RECORDED DATA.
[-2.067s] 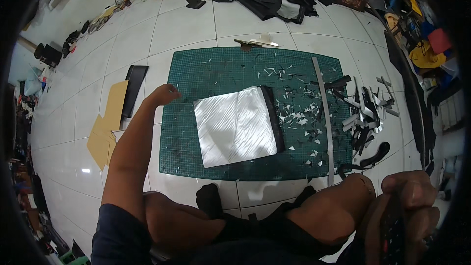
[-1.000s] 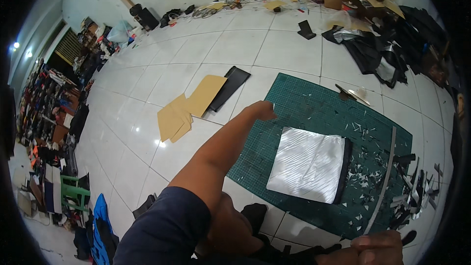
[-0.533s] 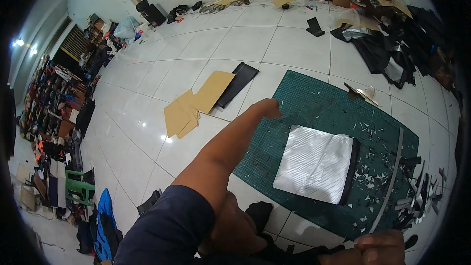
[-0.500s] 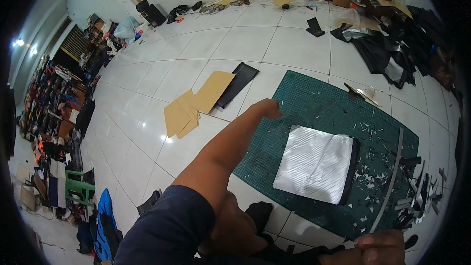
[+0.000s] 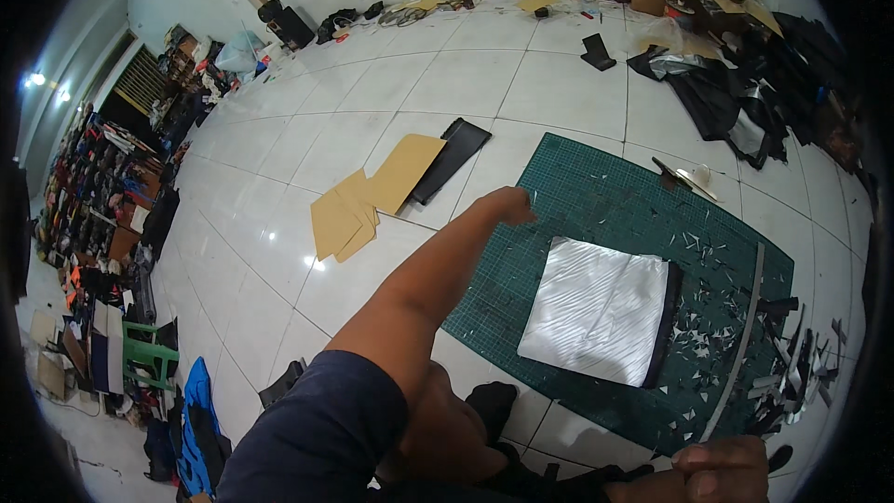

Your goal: The person trims black material strips with scissors over a green cutting mat, stacks several black rectangular pieces together, and unfolds a larger piece of silver-lined black fabric to inspect its surface.

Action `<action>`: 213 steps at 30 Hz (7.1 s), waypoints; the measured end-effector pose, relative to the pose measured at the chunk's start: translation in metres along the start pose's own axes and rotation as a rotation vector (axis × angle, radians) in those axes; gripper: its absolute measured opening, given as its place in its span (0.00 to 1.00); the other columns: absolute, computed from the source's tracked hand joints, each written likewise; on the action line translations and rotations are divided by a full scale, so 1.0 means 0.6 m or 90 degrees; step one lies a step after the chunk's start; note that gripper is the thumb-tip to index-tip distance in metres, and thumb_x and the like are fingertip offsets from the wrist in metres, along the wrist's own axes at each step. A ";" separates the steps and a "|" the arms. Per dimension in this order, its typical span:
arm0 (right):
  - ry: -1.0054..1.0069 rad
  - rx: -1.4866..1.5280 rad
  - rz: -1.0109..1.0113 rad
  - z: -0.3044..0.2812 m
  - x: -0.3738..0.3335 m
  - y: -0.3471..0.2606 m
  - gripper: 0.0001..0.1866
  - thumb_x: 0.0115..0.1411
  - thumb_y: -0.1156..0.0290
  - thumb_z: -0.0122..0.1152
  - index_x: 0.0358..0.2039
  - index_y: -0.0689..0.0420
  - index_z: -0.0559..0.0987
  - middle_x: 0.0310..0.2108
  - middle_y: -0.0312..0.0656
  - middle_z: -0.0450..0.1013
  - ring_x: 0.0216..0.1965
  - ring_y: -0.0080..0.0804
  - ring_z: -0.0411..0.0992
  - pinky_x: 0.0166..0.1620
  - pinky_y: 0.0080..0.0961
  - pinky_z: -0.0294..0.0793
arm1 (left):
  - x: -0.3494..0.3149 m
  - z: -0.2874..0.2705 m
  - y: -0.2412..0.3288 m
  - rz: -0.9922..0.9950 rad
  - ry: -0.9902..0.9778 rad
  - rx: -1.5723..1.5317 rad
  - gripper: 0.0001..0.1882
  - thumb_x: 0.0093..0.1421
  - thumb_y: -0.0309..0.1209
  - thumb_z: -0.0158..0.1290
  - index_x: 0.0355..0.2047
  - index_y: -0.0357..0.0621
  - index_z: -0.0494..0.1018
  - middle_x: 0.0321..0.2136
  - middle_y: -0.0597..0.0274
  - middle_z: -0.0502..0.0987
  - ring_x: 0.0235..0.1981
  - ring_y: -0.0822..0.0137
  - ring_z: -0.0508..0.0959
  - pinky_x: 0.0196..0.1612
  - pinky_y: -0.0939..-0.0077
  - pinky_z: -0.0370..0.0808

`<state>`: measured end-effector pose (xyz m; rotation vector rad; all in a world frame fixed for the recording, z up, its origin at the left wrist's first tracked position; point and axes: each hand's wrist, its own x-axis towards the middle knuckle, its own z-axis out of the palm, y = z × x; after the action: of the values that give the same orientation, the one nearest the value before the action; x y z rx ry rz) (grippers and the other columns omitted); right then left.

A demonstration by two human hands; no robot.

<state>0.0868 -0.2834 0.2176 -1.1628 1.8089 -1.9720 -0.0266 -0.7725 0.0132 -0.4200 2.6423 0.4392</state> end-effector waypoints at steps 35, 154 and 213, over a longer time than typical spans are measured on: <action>0.018 -0.009 0.001 -0.023 -0.025 0.021 0.20 0.58 0.51 0.53 0.38 0.55 0.73 0.36 0.49 0.66 0.29 0.35 0.70 0.34 0.28 0.74 | 0.013 0.016 0.002 0.001 0.020 0.013 0.22 0.49 0.44 0.57 0.35 0.37 0.78 0.38 0.47 0.78 0.41 0.52 0.78 0.44 0.61 0.75; 0.038 -0.061 0.018 -0.012 -0.028 0.001 0.20 0.62 0.52 0.50 0.37 0.58 0.74 0.36 0.50 0.67 0.28 0.35 0.71 0.34 0.26 0.75 | 0.027 0.009 -0.001 0.003 0.030 0.039 0.19 0.49 0.40 0.56 0.37 0.39 0.78 0.40 0.49 0.78 0.43 0.53 0.78 0.44 0.61 0.75; -0.065 0.067 -0.021 -0.003 0.006 -0.009 0.20 0.64 0.54 0.46 0.39 0.61 0.74 0.37 0.51 0.68 0.34 0.36 0.74 0.37 0.24 0.76 | 0.026 0.003 0.015 0.009 -0.096 -0.089 0.18 0.55 0.34 0.41 0.25 0.33 0.77 0.24 0.48 0.77 0.24 0.57 0.78 0.30 0.61 0.74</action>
<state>0.0852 -0.2831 0.2240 -1.2431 1.6263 -1.9622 -0.0428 -0.7673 0.0068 -0.3952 2.4786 0.6379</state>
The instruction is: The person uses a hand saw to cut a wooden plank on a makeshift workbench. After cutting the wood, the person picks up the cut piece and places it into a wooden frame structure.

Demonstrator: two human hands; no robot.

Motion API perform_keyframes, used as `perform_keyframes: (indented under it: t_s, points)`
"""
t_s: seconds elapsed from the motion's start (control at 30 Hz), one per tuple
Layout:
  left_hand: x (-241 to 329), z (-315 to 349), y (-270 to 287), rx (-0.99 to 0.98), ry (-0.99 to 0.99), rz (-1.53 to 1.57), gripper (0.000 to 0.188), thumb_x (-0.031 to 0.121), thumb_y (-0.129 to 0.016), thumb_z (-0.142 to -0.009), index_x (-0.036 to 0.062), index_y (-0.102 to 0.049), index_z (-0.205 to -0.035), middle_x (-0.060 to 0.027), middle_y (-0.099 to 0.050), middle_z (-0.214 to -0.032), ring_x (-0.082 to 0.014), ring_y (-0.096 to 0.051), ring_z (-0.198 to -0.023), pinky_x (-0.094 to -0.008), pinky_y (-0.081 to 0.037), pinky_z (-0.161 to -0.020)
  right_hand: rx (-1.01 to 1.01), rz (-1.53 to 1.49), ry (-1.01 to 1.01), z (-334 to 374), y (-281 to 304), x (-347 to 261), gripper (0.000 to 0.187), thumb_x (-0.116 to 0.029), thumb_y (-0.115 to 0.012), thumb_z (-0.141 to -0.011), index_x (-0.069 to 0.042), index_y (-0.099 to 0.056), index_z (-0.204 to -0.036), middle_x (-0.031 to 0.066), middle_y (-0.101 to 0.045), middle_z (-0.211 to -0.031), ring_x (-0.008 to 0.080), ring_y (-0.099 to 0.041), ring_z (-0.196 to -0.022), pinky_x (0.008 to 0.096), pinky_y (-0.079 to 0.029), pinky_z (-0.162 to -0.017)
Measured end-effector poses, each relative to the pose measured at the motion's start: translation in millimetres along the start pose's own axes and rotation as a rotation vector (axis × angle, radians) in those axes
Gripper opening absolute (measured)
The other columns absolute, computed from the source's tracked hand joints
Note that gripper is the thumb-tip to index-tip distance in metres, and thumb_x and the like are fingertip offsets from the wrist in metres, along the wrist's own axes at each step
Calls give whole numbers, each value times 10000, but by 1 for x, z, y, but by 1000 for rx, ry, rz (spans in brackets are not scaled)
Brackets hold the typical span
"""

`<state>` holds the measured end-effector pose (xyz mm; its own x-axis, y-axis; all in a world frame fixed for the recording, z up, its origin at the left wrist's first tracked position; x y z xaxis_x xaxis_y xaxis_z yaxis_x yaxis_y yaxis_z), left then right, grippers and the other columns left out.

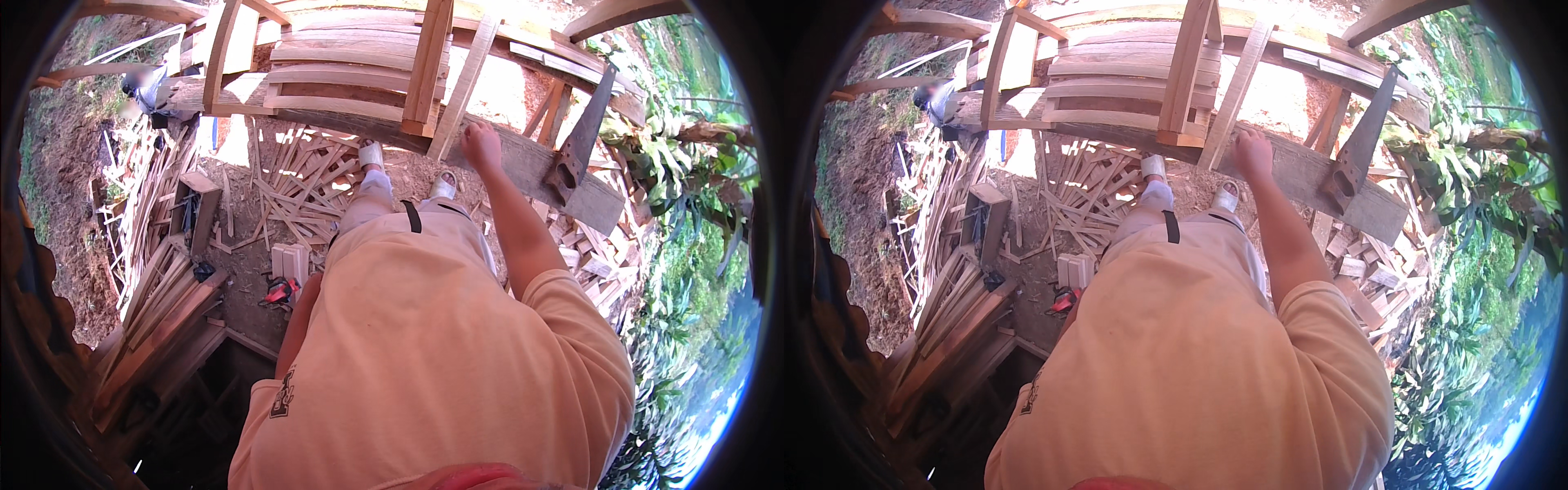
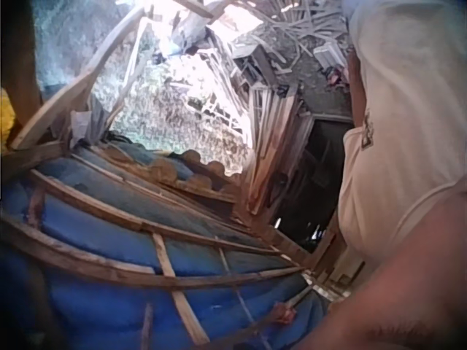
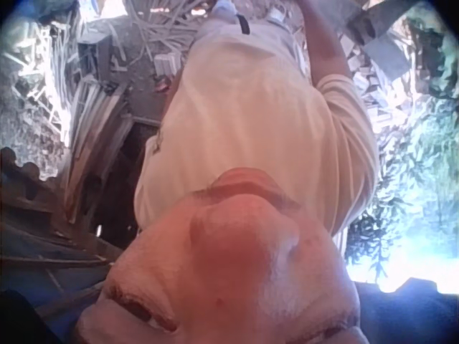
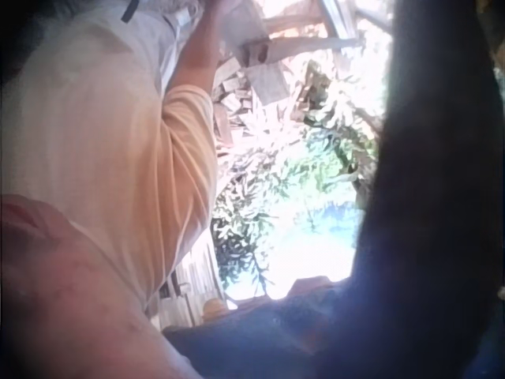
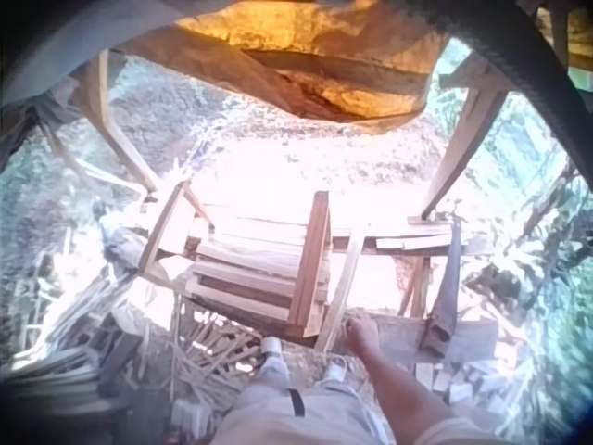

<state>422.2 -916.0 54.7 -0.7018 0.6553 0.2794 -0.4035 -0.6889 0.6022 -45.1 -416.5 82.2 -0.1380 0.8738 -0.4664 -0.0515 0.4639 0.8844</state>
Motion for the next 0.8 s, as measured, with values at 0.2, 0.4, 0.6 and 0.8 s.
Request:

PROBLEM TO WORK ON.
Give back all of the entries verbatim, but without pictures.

YOUR RESPONSE.
[-2.067s] 
[-1.000s] 
[-0.533s] 
[-0.500s] 
[+0.000s] 

Your goal: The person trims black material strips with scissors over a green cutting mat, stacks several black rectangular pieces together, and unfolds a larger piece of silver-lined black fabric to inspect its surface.

Action `<action>`: 213 steps at 30 Hz (7.1 s), waypoints; the measured end-effector pose, relative to the pose measured at the chunk's start: translation in metres along the start pose's own axes and rotation as a rotation vector (axis × angle, radians) in those axes; gripper: its absolute measured opening, given as its place in its span (0.00 to 1.00); the other columns: absolute, computed from the source's tracked hand joints, each written likewise; on the action line translations and rotations are divided by a full scale, so 1.0 means 0.6 m or 90 degrees; step one lies a step after the chunk's start; note that gripper is the thumb-tip to index-tip distance in metres, and thumb_x and the like are fingertip offsets from the wrist in metres, along the wrist's own axes at each step. A ";" separates the steps and a "|" the arms. Per dimension in this order, its typical span:
arm0 (right):
  - ry: -1.0054..1.0069 rad
  - rx: -1.4866..1.5280 rad
  - rz: -1.0109..1.0113 rad
  - z: -0.3044..0.2812 m
  - x: -0.3738..0.3335 m
  - y: -0.3471..0.2606 m
  - gripper: 0.0001..0.1866
  - thumb_x: 0.0115..0.1411
  - thumb_y: -0.1156..0.0290
  - thumb_z: -0.0122..0.1152
  - index_x: 0.0358..0.2039
  - index_y: -0.0689..0.0420
  - index_z: -0.0559..0.0987
  - middle_x: 0.0310..0.2108
  - middle_y: -0.0312..0.0656
  - middle_z: -0.0450..0.1013
  - ring_x: 0.0216..0.1965
  - ring_y: -0.0080..0.0804
  - ring_z: -0.0411..0.0992
  - pinky_x: 0.0166..0.1620
  - pinky_y: 0.0080..0.0961
  - pinky_z: -0.0294..0.0793
arm1 (left):
  - x: -0.3494..0.3149 m
  - z: -0.2874..0.2705 m
  - y: -0.2412..0.3288 m
  - rz: -0.9922..0.9950 rad
  - ry: -0.9902..0.9778 rad
  - rx: -1.5723..1.5317 rad
  - gripper: 0.0001..0.1882
  - thumb_x: 0.0093..0.1421
  - thumb_y: -0.0309..0.1209
  - thumb_z: -0.0158..0.1290
  - index_x: 0.0355..0.2047
  - index_y: -0.0357..0.0621
  - index_z: -0.0494..0.1018
  - middle_x: 0.0321..0.2136
  - middle_y: -0.0597..0.0274
  - middle_z: -0.0502..0.0987
  - ring_x: 0.0235..0.1981
  - ring_y: -0.0822..0.0137
  - ring_z: -0.0508..0.0959
  - pinky_x: 0.0196..0.1612
  - pinky_y: -0.0939..-0.0077
  - pinky_z: -0.0370..0.0808

`<state>`: measured end-effector pose (xyz m; rotation vector rad; all in a world frame fixed for the recording, z up, its origin at the left wrist's first tracked position; point and axes: each hand's wrist, its own x-axis towards the middle knuckle, its own z-axis out of the palm, y = z × x; after the action: of the values that give the same orientation, the one nearest the value before the action; x y z rx ry rz) (grippers and the other columns omitted); right then left.

A demonstration by two human hands; no robot.

<state>0.0868 -0.2834 0.2176 -1.1628 1.8089 -1.9720 -0.0266 -0.7725 0.0132 -0.4200 2.6423 0.4392</state> end-effector waypoints at steps 35, 154 and 213, over a longer time than typical spans are measured on: <action>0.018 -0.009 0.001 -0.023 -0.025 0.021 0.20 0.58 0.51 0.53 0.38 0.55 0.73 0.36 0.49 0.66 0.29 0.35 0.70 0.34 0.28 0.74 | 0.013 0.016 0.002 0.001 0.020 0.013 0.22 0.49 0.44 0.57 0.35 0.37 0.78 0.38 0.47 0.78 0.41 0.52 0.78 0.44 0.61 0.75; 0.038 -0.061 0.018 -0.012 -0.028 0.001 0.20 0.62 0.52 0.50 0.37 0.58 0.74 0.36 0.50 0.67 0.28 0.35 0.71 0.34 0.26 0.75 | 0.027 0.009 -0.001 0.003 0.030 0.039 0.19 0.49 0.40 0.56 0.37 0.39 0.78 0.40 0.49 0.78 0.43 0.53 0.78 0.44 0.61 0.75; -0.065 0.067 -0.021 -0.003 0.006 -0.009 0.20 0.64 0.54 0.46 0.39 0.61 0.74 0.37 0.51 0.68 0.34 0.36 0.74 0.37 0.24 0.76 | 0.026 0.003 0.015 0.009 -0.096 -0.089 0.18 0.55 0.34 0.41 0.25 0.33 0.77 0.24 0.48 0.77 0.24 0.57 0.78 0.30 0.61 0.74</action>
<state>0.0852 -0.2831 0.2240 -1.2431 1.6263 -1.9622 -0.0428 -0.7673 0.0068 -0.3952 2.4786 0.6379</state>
The instruction is: The person uses a hand saw to cut a wooden plank on a makeshift workbench. After cutting the wood, the person picks up the cut piece and places it into a wooden frame structure.

Demonstrator: two human hands; no robot.

Motion API perform_keyframes, used as `perform_keyframes: (indented under it: t_s, points)`
"""
t_s: seconds elapsed from the motion's start (control at 30 Hz), one per tuple
Layout:
  left_hand: x (-241 to 329), z (-315 to 349), y (-270 to 287), rx (-0.99 to 0.98), ry (-0.99 to 0.99), rz (-1.53 to 1.57), gripper (0.000 to 0.188), thumb_x (-0.031 to 0.121), thumb_y (-0.129 to 0.016), thumb_z (-0.142 to -0.009), index_x (-0.036 to 0.062), index_y (-0.102 to 0.049), index_z (-0.205 to -0.035), middle_x (-0.060 to 0.027), middle_y (-0.099 to 0.050), middle_z (-0.214 to -0.032), ring_x (-0.082 to 0.014), ring_y (-0.096 to 0.051), ring_z (-0.198 to -0.023), pinky_x (-0.094 to -0.008), pinky_y (-0.081 to 0.037), pinky_z (-0.161 to -0.020)
  right_hand: rx (-1.01 to 1.01), rz (-1.53 to 1.49), ry (-1.01 to 1.01), z (-334 to 374), y (-281 to 304), x (-347 to 261), gripper (0.000 to 0.187), thumb_x (-0.116 to 0.029), thumb_y (-0.115 to 0.012), thumb_z (-0.141 to -0.011), index_x (-0.069 to 0.042), index_y (-0.099 to 0.056), index_z (-0.204 to -0.036), middle_x (-0.031 to 0.066), middle_y (-0.101 to 0.045), middle_z (-0.211 to -0.031), ring_x (-0.008 to 0.080), ring_y (-0.099 to 0.041), ring_z (-0.196 to -0.022), pinky_x (0.008 to 0.096), pinky_y (-0.079 to 0.029), pinky_z (-0.162 to -0.017)
Measured end-effector poses, each relative to the pose measured at the motion's start: translation in millimetres along the start pose's own axes and rotation as a rotation vector (axis × angle, radians) in those axes
Gripper opening absolute (measured)
The other columns absolute, computed from the source's tracked hand joints
Note that gripper is the thumb-tip to index-tip distance in metres, and thumb_x and the like are fingertip offsets from the wrist in metres, along the wrist's own axes at each step
Calls give whole numbers, each value times 10000, but by 1 for x, z, y, but by 1000 for rx, ry, rz (spans in brackets are not scaled)
Brackets hold the typical span
"""

`<state>` holds the measured end-effector pose (xyz mm; its own x-axis, y-axis; all in a world frame fixed for the recording, z up, its origin at the left wrist's first tracked position; x y z xaxis_x xaxis_y xaxis_z yaxis_x yaxis_y yaxis_z), left then right, grippers and the other columns left out.


<state>422.2 -916.0 54.7 -0.7018 0.6553 0.2794 -0.4035 -0.6889 0.6022 -45.1 -416.5 82.2 -0.1380 0.8738 -0.4664 -0.0515 0.4639 0.8844</state>
Motion for the next 0.8 s, as measured, with values at 0.2, 0.4, 0.6 and 0.8 s.
Request:

There is no more output for this exercise.